In this notebook, we are looking at inference in a dynamical system.

Preliminaries

In [ ]:
using Pkg
Pkg.activate("workspace")
Pkg.instantiate();

using Logging; disable_logging(LogLevel(0))
using ForneyLab
using Plots
pyplot()
include("../scripts/pp-3.jl");

Data generation

In this problem setting, data is generated in the form of states over time. For example, proteins that fold into one of several functional configurations or machine translation, where one observes writing in one language and aims to infer writing in another language (both being finite sets of symbols). We don't have perfect measurement tools and have to assume measurement noise.

We will generate a synthetic data set as follows: we pick an initial state and evolve the state using a fixed state transition matrix. Then we observe the state using a fixed observation probability, referred to as an emission matrix.

In [2]:
# There are 3 possible states and each variable is in one of those (one-hot encoding)
K = 3

# Length of time-series
T = 50

# Transition matrix of latent variables
transition = [0.3  0.5  0.2;
              0.6  0.2  0.7;
              0.1  0.3  0.1]

# Emission matrix for observed variables
emission = [0.9  0.1  0.0;
            0.1  0.8  0.2;
            0.0  0.1  0.8]

# Preallocate data arrays
states = Array{Int64,1}(undef, T)
observations = Array{Int64,1}(undef, T)

# Initial state
state_0 = 1

# Keep previous state in memory
state_tmin = state_0

# Generate data for entire time-series
for t = 1:T
    
    # Transition from previous state
    states[t] = sample(ProbabilityDistribution(Categorical, p=transition[:, state_tmin])).nzind[1]
    
    # Emission of current state
    observations[t] = sample(ProbabilityDistribution(Categorical, p=emission[:, states[t]])).nzind[1]
    
    # Update previous state
    state_tmin = states[t]
    
end

# Visualization.
plot(1:T, states, color="red", label="states", ylim=(0, 5), grid=false)
scatter!(1:T, observations, color="blue", label="observations")
xlabel!("time (t)")
Out[2]:

Model Specification

The Hidden Markov model is a state-space model of the form:

$$\begin{align} x_t \sim&\ \text{Cat}(A x_{t-1}) \\ y_t \sim&\ \text{Cat}(B x_t) \end{align}$$

where $A$ is the state transition matrix and $B$ is the emission matrix. The states $x$ are indexed by time $t$, ranging from $0$ to $T$. The observations $y$ are indexed from $1$ to $T$.
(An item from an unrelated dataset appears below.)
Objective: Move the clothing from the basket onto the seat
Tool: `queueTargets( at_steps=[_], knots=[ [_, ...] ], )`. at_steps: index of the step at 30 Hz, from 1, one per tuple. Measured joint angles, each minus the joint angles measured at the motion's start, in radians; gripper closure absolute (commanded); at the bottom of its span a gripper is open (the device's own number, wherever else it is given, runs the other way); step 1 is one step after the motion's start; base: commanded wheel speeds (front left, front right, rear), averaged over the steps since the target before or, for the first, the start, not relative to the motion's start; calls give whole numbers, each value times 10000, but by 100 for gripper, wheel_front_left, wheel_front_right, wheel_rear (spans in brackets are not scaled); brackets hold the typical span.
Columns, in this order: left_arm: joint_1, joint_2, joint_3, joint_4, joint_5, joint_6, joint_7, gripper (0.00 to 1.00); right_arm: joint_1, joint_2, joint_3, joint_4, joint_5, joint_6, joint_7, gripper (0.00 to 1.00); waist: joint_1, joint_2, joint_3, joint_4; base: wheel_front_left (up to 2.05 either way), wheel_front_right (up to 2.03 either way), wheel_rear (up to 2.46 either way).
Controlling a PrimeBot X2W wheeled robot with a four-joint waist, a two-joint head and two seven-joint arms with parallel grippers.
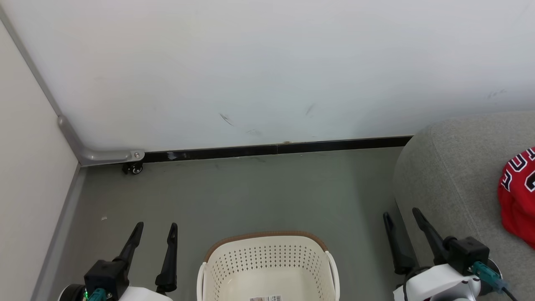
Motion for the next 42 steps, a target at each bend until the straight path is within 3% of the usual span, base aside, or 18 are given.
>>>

Model 1: estimate states, transition and emission matrices

It is possible to know the transition and emission matrices; in protein folding we know exactly how the protein changes state, i.e. through the signaling of another molecule, and we know the concentration of signal molecules. However, in other applications we do not necessarily know the transition matrix. We can estimate the transition matrix by letting the coefficients be latent variables and posing a prior.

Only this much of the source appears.